**Task to carry out:** Everything from the top of the data below through the line with "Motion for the" should be duplicated exactly, and nothing past it.

*** Begin section ***

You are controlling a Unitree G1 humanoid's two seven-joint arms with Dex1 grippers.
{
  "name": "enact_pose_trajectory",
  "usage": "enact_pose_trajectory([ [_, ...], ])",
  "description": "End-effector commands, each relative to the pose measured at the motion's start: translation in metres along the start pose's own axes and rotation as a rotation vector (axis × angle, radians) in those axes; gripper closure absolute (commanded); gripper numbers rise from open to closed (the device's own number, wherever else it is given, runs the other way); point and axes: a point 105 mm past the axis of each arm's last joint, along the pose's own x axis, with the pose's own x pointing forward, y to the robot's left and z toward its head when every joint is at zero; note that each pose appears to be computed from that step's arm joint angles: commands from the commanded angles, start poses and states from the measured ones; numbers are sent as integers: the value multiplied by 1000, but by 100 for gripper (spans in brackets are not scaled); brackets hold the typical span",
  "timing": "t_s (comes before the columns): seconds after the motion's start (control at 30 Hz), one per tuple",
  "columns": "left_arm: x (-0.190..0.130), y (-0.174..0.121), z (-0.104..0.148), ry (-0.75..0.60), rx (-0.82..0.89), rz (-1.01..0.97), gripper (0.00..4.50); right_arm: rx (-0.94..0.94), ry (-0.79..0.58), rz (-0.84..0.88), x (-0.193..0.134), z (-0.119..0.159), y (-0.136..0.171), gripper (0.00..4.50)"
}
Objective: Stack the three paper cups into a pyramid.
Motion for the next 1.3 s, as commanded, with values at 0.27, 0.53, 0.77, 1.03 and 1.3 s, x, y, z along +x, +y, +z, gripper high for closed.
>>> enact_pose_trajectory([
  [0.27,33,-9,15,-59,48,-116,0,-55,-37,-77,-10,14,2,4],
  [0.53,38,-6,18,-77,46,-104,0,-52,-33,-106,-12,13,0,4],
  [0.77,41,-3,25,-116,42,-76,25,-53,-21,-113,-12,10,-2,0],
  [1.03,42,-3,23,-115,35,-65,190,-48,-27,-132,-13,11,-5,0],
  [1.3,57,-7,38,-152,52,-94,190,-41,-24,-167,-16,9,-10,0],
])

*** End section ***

**Solution to the problem:**
You are controlling a Unitree G1 humanoid's two seven-joint arms with Dex1 grippers.
{
  "name": "enact_pose_trajectory",
  "usage": "enact_pose_trajectory([ [_, ...], ])",
  "description": "End-effector commands, each relative to the pose measured at the motion's start: translation in metres along the start pose's own axes and rotation as a rotation vector (axis × angle, radians) in those axes; gripper closure absolute (commanded); gripper numbers rise from open to closed (the device's own number, wherever else it is given, runs the other way); point and axes: a point 105 mm past the axis of each arm's last joint, along the pose's own x axis, with the pose's own x pointing forward, y to the robot's left and z toward its head when every joint is at zero; note that each pose appears to be computed from that step's arm joint angles: commands from the commanded angles, start poses and states from the measured ones; numbers are sent as integers: the value multiplied by 1000, but by 100 for gripper (spans in brackets are not scaled); brackets hold the typical span",
  "timing": "t_s (comes before the columns): seconds after the motion's start (control at 30 Hz), one per tuple",
  "columns": "left_arm: x (-0.190..0.130), y (-0.174..0.121), z (-0.104..0.148), ry (-0.75..0.60), rx (-0.82..0.89), rz (-1.01..0.97), gripper (0.00..4.50); right_arm: rx (-0.94..0.94), ry (-0.79..0.58), rz (-0.84..0.88), x (-0.193..0.134), z (-0.119..0.159), y (-0.136..0.171), gripper (0.00..4.50)"
}
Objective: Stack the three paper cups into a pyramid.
Motion for the next 1.3 s, as commanded, with values at 0.27, 0.53, 0.77, 1.03 and 1.3 s, x, y, z along +x, +y, +z, gripper high for closed.

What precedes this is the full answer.